Entgegen der Ansicht der Rechtsbeschwerde ist der Haftantrag nicht erst ab dem 31. Juli 2017 zulässig geworden. Insoweit macht der Betroffene geltend, der Beschluss des Amtsgerichts lasse nicht erkennen, woraus es die Flugbuchung für den 4. August 2017 entnehme. Ergänzende Angaben zu dem Haftantrag habe die beteiligte Behörde erst mit Schriftsatz vom 27. Juli 2017 gemacht; dazu habe der Verfahrensbevollmächtigte des Betroffenen erst nach Erhalt des Schriftsatzes am 31. Juli 2017 Stellung nehmen können. Darauf kommt es aber nicht an. Die Heilung tritt allerdings mit der Entscheidung über die Aufrechterhaltung der Haft ein (vgl.

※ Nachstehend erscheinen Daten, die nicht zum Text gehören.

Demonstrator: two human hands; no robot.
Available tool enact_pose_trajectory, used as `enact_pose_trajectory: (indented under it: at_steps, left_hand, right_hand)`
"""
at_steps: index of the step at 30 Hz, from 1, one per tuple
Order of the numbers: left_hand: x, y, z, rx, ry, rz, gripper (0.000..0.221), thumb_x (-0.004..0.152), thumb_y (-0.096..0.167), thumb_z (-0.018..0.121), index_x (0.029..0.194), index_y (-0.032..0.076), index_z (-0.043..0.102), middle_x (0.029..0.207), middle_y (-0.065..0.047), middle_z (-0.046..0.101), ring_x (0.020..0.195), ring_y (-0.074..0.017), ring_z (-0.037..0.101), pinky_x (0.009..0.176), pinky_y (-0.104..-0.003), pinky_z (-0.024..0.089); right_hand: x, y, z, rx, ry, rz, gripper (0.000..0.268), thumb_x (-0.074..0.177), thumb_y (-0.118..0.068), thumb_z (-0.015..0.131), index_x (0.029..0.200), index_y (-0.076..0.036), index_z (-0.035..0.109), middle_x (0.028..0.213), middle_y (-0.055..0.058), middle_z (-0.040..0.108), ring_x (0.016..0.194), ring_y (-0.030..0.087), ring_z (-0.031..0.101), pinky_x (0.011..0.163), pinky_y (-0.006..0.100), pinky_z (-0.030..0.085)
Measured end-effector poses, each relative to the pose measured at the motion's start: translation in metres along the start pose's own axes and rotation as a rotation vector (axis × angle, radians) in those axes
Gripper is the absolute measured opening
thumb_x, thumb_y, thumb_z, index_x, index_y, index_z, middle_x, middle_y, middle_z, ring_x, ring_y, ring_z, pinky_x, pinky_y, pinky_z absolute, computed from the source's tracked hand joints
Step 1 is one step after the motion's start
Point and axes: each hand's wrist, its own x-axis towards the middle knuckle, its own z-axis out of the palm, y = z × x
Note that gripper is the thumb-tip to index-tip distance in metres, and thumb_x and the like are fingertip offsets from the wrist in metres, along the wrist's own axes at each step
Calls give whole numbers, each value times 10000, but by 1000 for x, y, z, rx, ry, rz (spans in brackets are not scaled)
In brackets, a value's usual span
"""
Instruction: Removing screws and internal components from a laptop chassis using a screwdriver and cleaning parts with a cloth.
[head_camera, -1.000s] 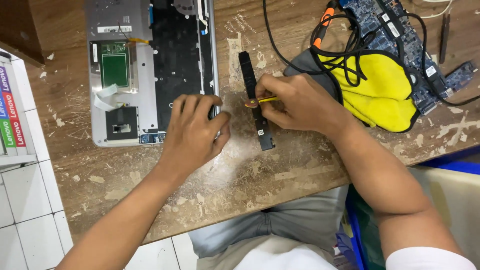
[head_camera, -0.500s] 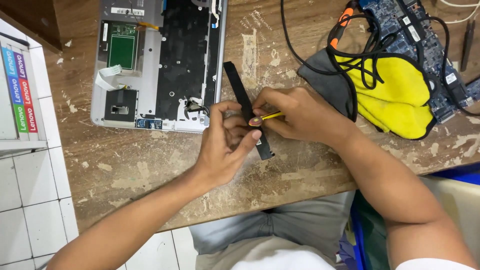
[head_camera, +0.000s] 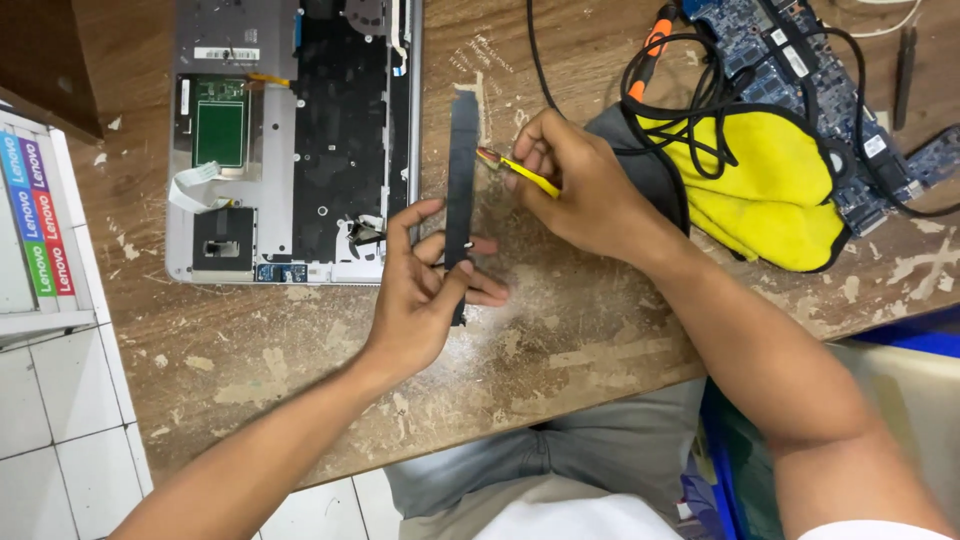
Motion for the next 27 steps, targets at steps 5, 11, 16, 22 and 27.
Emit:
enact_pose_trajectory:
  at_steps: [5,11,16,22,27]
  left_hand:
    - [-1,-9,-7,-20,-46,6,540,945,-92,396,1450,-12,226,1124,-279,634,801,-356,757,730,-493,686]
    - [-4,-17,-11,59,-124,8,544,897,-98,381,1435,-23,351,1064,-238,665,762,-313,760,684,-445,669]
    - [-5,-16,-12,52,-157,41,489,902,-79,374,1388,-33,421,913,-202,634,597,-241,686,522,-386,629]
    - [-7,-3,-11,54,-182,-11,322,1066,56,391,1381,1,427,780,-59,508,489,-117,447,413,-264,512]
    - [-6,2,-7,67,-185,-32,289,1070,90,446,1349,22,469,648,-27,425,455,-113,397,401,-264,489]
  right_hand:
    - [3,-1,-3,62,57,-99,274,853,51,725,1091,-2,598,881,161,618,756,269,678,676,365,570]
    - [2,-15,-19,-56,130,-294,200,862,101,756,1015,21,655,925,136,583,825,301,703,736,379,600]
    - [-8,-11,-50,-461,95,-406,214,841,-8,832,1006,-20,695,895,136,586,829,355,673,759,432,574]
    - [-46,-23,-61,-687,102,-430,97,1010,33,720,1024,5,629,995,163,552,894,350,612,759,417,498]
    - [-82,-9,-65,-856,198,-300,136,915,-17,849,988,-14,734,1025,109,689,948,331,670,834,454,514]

Senat, Beschluss vom 25. Januar 2018 - V ZB 71/17, InfAusIR 2018, 218 Rn. 9). Der Eintritt der Heilung ist hier nicht von einer persönlichen Anhörung des Betroffenen abhängig. Einer persönlichen Anhörung nach § 420 FamFG bedarf es im Haftaufhebungsverfahren, anders als bei einer Fehlerkorrektur im Haftanordnungsverfahren (dazu: Senat, Beschluss vom 16. Juli 2014 - V ZB 80/13, InfAuslR 2014, 384 Rn. 21 ff.; Beschluss vom 11. Februar 2016 - V ZB 24/14, juris Rn. 9; Beschluss vom 15. September 2016 - V ZB 30/16, juris Rn. 9; Beschluss vom 31. März 2017 - V ZB 74/17, InfAuslR 2017, 295 Rn. 3), nicht (vgl. Senat, Beschluss vom 1. Juni 2017 - V ZB 39/17, InfAuslR 2017, 347 Rn. 15, 18).
3. Im Übrigen ist die Rechtsbeschwerde unbegründet. Von einer weiteren Begründung wird gemäß § 74 Abs. 7 FamFG abgesehen.